Yves Potvin évite la réalité à sa manière. Pourquoi ne pas s’adonner au haschich volontairement, dans une ascèse ou une démarche initiatique qui vous fait vous aventurer dans une autre réalité. L’expérience peut s’avérer intéressante, du moins originale.
Potvin présente treize histoires dans «Les contes du haschisch». Je ne crois pas que l’on puisse qualifier ces écrits de contes. Parlons d’histoires qui découlent de la consommation de cette substance qui a si mauvaise réputation dans notre société.
«Savais-tu que le haschich illumine l’âme sans causer d’accoutumance comme le ferait la cigarette ou l’alcool? On y revient par conviction, non par esclavage. Le fumeur tente de retrouver un état d’esprit, une façon particulière de voir le monde. Il cherche, et croit trouver, des réponses satisfaisantes aux grandes questions philosophiques.» (p.12)
Bon! Le fumeur de haschich dans l’esprit de Potvin est une sorte d’initié, de «plus que conscient» qui sait le monde et ses réalités comme personne d’autre. Le pauvre buveur de bière ou de vin, celui qui pour le plus grand des malheurs ne s’adonne pas au haschich, reste un être incapable d’élévation et de compréhension du monde.
L’entreprise pourrait être intéressante mais à la condition d’éviter les clichés et les banalités. Yves Potvin s’empêtre dès les premières lignes et déçoit rapidement.

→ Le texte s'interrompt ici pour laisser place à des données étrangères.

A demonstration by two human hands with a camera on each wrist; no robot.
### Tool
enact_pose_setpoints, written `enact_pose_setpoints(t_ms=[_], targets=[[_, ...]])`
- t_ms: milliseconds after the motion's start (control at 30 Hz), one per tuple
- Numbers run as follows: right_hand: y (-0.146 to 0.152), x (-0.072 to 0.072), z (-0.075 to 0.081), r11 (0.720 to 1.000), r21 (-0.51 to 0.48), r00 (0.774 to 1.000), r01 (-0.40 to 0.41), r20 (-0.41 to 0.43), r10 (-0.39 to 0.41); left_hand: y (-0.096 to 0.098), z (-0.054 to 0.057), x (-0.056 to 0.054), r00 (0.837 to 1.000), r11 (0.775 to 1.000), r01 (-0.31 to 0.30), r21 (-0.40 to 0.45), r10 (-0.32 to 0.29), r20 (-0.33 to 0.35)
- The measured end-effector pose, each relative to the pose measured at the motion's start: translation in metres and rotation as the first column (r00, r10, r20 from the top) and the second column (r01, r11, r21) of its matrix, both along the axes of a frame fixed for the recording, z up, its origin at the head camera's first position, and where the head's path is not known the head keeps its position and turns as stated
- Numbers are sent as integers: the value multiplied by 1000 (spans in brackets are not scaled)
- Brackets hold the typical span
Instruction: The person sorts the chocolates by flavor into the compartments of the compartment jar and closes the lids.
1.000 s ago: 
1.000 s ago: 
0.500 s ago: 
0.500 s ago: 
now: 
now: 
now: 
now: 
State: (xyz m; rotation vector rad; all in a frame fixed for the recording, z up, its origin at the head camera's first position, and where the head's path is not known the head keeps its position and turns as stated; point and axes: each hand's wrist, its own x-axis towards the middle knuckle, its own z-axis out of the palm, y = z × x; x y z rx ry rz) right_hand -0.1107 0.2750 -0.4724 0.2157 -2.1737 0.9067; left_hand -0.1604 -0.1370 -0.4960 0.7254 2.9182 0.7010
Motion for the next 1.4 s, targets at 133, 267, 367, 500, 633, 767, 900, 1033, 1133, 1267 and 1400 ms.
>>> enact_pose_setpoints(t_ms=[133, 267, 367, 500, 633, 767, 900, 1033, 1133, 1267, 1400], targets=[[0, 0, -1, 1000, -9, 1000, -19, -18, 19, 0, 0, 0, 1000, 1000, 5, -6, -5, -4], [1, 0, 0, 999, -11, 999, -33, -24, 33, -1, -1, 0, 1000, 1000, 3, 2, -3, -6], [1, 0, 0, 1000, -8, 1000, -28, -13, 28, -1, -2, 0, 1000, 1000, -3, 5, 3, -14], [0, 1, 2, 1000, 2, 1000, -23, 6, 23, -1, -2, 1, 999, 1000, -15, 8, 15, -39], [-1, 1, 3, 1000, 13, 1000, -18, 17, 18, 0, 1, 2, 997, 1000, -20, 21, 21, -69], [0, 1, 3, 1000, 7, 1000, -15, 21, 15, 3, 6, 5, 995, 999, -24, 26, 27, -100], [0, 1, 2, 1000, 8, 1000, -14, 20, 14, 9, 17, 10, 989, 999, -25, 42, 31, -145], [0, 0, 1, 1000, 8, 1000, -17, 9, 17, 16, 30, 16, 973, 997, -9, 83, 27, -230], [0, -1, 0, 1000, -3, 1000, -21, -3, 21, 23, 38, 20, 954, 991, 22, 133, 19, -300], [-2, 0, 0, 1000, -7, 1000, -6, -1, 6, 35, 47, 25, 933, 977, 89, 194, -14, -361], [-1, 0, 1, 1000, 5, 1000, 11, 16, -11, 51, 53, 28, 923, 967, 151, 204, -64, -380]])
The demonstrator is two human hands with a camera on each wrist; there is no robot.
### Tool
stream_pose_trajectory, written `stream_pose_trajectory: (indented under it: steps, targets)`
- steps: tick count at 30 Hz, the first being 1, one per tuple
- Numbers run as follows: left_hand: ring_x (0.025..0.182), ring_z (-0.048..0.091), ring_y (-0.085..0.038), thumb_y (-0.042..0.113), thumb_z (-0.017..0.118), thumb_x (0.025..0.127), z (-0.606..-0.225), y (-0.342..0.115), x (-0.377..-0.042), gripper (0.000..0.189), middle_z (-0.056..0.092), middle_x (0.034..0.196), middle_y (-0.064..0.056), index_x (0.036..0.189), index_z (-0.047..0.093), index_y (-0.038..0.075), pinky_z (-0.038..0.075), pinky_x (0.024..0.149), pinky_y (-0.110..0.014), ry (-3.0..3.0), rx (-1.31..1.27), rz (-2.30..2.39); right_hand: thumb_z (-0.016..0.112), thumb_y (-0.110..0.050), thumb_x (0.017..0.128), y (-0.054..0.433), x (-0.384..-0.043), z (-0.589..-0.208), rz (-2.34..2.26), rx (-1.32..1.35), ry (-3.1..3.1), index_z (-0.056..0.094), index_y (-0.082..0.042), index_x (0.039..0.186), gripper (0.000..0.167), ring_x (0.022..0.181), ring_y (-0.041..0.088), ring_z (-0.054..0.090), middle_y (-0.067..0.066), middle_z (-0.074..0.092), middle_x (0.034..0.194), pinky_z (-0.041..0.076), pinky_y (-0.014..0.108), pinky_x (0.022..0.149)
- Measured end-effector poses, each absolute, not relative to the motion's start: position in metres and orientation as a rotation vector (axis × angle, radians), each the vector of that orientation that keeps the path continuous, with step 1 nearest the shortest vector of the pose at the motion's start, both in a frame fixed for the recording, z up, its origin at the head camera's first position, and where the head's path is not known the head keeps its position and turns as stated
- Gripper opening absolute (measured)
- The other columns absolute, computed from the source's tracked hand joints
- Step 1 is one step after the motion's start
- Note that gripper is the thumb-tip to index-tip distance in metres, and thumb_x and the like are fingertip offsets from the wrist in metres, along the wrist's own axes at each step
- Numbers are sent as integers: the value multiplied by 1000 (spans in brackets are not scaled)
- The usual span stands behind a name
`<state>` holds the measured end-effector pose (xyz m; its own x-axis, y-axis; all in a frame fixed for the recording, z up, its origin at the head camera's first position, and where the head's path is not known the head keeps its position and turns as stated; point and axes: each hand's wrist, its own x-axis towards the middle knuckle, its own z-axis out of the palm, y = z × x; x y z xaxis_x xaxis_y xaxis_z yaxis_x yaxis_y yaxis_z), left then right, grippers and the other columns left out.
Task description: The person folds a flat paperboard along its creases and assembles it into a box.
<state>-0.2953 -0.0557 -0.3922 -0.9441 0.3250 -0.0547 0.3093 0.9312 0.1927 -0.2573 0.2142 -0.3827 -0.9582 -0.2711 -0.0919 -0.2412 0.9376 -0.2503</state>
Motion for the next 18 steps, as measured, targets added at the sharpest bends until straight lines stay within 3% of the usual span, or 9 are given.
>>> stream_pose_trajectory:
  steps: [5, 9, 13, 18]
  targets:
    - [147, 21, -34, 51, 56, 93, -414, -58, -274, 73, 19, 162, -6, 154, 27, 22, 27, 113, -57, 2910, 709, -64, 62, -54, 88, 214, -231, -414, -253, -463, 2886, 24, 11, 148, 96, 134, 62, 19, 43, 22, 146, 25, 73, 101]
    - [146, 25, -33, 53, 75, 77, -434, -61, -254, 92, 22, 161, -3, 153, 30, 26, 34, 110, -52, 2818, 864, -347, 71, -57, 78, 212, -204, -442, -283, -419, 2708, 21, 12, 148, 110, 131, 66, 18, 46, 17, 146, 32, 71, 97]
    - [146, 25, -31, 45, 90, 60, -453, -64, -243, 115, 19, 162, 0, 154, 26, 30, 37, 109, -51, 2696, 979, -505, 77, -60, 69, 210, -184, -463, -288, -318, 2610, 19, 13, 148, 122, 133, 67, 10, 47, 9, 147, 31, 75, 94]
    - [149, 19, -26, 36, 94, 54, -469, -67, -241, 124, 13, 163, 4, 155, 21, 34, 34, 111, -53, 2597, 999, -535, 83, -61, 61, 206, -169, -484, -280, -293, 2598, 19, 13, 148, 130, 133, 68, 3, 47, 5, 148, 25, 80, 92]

«Je vous fais grâce du libellé exact du refrain que chantaient une grosse truie, une blonde maigrelette, un homme plus âgé, un barbu et un genre de bellâtre qui était là pour ramasser de la chair fraîche. Entre le bellâtre et moi, l’hostilité fut immédiate. Chacun se disait la même chose: «Que l’autre ramasse donc la maigrelette, ou encore la truie, mais qu’il me laisse l’amie Judith.» (p.59)
Au ras du sol
Humour? Mauvais goût plutôt. Là où il devrait s’élever, Potvin rampe, là où il devrait méditer et passer à un degré supérieur de la connaissance, il ne sait qu’ânonner des sarcasmes. C’est ce ton familier, ce tutoiement énervant «ami lecteur et douce amie lectrice» qui agace rapidement. Nous suivons plutôt mal cet impénitent qui ne recule jamais devant les volutes du haschich sans pour autant nous «faire voir» les pays qu’il traverse et explore. Il est tout de même allé en Afghanistan avant la guerre. Fumer du haschich ou s’adonner à l’opium, du moins dans la version potvienne, ferme plus l’esprit qu’elle ne l’ouvre à la réalité. Ce qui devrait être «conscience» devient «enfermement» sur soi. Nous suivons péniblement le radotage d’un impénitent qui ressasse sans cesse ses «exploits».
«Je le devinais. Le haschich m’aidait à ressentir les fantasmes de Neurath. Là, dans une salle remplie de curieux, Neurath et moi formions les deux seules personnes lucides de l’assemblée. Lui, psychiatre surdiplômé ; moi, neché au point de ressentir les effets d’une constante cristallisation de molécules de THC dans le cerveau.» (p.125)
Des histoires qui grincent aux virgules et s’éparpillent. Une écriture mal ramassée et claudicante. Peut-être que j’aurais dû m’adonner aux volutes du One Year avant de plonger dans la prose d’Yves Potvin pour en apprécier toutes les subtilités mais le devoir de lecture a ses limites. Non, les vapeurs du haschich ne font pas un écrivain.
«Les Contes du haschisch» d’Yves Potvin est paru aux Éditions Varia.